Ia membenarkan, TKP dugaan terjadinya pelecehan seksual tersebut di sebuah kos-kosan di Banyuning, Singaraja.

Sementara dari kampus mana dosen dan mahasiswi tersebut, baik Kasat Reskrim maupun Kasi Humas belum bisa menyebutkan. “Kita masih menyelidiki. Belum bisa menyebutkan dari kampus mana karena kami belum mendapatkan kartu mahasiswanya,” kata AKP Sumarjaya.

Kasat Rekrim AKP Picha Armedi juga mengatakan, nanti pihaknya akan meminta visum kepada pihak rumah sakit. Sebab, dalam rekaman CCTV terlihat ada bagian tubuh yang disentuh. Ada upaya menarik mahasiswi tersebut.

Dalam media sosial yang viral dipaparkan, semula korban membuat status tentang permasalahan di WhatsApp. Sang dosen kemudian dikomentari dan menawarkan solusi serta menanyakan alamat sang mahasiswi.

Mengingat selama ini dosen tersebut dikenal baik dan perhatian, tanpa rasa curiga korban mengirim lokasi kosnya.
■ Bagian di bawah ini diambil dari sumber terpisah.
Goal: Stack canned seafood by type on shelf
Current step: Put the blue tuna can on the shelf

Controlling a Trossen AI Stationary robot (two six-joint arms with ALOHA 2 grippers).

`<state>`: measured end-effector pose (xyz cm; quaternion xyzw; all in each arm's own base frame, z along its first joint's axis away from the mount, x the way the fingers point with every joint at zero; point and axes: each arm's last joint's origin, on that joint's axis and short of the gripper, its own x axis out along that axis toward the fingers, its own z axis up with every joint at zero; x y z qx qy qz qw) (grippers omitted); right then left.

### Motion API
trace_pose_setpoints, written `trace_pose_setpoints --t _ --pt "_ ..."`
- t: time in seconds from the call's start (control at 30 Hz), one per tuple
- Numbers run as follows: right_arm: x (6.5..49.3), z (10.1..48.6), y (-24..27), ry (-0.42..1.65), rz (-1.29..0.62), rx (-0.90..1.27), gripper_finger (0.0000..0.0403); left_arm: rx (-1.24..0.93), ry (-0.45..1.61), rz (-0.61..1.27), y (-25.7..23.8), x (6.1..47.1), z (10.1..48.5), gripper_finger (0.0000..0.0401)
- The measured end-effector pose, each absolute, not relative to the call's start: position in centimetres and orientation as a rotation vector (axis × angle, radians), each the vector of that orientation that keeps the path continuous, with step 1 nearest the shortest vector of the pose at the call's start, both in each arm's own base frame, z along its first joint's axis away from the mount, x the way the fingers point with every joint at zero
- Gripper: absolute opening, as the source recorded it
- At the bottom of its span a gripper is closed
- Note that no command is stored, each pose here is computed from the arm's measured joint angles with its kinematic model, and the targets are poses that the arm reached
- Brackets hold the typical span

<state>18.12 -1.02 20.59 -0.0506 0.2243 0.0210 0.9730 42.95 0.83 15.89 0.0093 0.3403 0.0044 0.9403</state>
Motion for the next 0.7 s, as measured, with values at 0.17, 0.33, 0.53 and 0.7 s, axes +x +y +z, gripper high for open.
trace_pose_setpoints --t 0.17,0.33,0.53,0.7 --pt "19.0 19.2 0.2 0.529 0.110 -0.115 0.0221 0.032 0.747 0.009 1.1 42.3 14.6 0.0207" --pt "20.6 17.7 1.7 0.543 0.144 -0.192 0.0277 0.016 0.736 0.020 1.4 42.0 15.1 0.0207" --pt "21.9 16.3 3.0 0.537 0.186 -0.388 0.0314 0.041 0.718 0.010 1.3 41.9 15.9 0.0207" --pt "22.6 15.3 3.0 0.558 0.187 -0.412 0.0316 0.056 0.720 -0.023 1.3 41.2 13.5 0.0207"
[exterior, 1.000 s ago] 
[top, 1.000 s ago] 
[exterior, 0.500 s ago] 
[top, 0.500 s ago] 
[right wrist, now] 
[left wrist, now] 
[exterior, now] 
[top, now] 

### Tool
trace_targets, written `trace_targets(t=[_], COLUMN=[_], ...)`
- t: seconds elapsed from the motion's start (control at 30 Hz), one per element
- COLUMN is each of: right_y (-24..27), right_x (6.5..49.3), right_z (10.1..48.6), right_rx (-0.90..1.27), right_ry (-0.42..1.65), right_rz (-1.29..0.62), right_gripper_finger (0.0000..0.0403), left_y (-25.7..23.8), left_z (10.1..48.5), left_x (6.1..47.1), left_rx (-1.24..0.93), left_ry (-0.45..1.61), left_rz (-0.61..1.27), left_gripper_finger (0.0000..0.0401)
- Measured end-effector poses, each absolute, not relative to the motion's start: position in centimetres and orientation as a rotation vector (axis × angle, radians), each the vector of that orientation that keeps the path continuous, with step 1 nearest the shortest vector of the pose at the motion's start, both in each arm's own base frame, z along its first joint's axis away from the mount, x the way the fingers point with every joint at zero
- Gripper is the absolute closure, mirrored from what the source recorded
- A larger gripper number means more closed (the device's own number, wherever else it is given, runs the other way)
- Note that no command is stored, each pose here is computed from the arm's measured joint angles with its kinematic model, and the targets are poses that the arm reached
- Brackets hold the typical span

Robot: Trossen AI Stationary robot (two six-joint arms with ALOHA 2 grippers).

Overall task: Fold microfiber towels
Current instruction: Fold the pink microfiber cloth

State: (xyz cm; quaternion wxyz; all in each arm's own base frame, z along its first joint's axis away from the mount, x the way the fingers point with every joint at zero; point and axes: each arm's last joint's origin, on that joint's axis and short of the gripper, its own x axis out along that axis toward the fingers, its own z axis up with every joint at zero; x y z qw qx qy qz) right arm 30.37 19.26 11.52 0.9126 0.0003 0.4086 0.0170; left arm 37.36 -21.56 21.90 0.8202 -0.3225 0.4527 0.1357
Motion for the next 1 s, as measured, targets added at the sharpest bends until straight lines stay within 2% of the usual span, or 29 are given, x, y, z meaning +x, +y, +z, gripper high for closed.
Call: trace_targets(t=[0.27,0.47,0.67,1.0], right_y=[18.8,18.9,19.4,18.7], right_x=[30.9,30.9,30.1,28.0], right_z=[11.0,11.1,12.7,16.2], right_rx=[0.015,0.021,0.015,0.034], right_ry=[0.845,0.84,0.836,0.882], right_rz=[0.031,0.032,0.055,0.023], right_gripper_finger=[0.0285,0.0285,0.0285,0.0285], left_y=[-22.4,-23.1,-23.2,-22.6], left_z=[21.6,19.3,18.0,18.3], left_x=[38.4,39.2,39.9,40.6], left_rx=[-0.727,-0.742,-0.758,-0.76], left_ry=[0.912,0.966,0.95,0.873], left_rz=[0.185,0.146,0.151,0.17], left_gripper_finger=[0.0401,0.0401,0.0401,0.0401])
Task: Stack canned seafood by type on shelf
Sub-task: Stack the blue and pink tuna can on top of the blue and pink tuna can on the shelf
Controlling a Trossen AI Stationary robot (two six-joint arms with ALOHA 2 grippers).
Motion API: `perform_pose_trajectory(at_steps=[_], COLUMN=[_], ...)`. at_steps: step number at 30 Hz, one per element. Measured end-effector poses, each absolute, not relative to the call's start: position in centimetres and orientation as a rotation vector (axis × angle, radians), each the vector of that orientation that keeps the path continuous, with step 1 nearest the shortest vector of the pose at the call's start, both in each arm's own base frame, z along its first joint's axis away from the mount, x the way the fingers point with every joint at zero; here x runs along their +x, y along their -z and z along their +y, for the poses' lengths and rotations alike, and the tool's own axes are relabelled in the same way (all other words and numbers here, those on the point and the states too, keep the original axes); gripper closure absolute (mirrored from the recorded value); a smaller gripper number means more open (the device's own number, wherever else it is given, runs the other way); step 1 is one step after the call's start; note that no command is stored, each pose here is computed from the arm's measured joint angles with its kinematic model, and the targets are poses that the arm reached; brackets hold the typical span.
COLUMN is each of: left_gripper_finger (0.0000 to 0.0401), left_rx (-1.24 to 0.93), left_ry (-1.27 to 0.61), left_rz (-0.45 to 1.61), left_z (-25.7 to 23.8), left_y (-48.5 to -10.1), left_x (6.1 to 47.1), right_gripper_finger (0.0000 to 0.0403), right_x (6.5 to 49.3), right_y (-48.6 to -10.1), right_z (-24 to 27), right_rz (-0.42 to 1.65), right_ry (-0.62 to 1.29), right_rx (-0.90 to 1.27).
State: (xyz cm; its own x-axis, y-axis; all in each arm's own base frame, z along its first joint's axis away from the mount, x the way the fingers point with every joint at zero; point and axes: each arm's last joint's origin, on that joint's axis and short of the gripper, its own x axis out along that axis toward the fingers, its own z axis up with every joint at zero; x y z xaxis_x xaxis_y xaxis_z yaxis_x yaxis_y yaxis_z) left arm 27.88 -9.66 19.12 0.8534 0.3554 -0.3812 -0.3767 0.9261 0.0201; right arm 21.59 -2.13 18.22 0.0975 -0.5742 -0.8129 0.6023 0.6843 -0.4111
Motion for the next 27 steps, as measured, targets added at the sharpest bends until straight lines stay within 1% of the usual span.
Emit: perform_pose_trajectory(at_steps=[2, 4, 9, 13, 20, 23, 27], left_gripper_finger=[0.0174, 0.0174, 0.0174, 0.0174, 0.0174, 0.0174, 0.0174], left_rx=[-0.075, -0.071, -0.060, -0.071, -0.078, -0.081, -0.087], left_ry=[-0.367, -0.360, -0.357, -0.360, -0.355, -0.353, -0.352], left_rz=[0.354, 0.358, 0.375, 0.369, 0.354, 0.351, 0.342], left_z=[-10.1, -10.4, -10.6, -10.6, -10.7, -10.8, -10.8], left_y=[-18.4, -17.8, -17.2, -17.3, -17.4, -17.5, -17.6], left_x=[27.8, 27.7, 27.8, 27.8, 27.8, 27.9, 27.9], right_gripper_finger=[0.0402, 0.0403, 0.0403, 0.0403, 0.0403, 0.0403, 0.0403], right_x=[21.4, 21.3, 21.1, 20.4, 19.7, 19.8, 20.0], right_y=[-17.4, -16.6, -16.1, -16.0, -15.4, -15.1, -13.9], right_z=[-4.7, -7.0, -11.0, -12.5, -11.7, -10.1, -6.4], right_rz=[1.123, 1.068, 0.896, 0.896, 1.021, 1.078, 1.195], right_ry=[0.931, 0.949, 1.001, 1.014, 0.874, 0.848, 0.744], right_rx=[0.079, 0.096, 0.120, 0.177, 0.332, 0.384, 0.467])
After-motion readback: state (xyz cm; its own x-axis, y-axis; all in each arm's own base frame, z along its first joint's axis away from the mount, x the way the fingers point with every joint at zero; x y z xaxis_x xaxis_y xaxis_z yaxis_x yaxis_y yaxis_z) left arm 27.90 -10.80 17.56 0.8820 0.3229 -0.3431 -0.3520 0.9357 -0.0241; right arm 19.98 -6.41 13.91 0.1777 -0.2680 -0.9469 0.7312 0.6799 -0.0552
Namun, sesampai di kos, sang dosen malah meraba tubuh korban.

Melihat hal itu korban berlari dan membuka pintu. Sang dosen menarik paksa mahasiswi ke kamar dengan menarik bagian pinggang. Saking gemetar dan syoknya, mahasiswi takut berteriak dan hanya mampu melawan dengan mencoba keluar kamar.

Setelah itu, demikian cerita di medsos, korban diancam skripsinya akan digagalkan jika menyebarkan peristiwa itu sembari menghapus percakapan dalam WhatsApp. (bs)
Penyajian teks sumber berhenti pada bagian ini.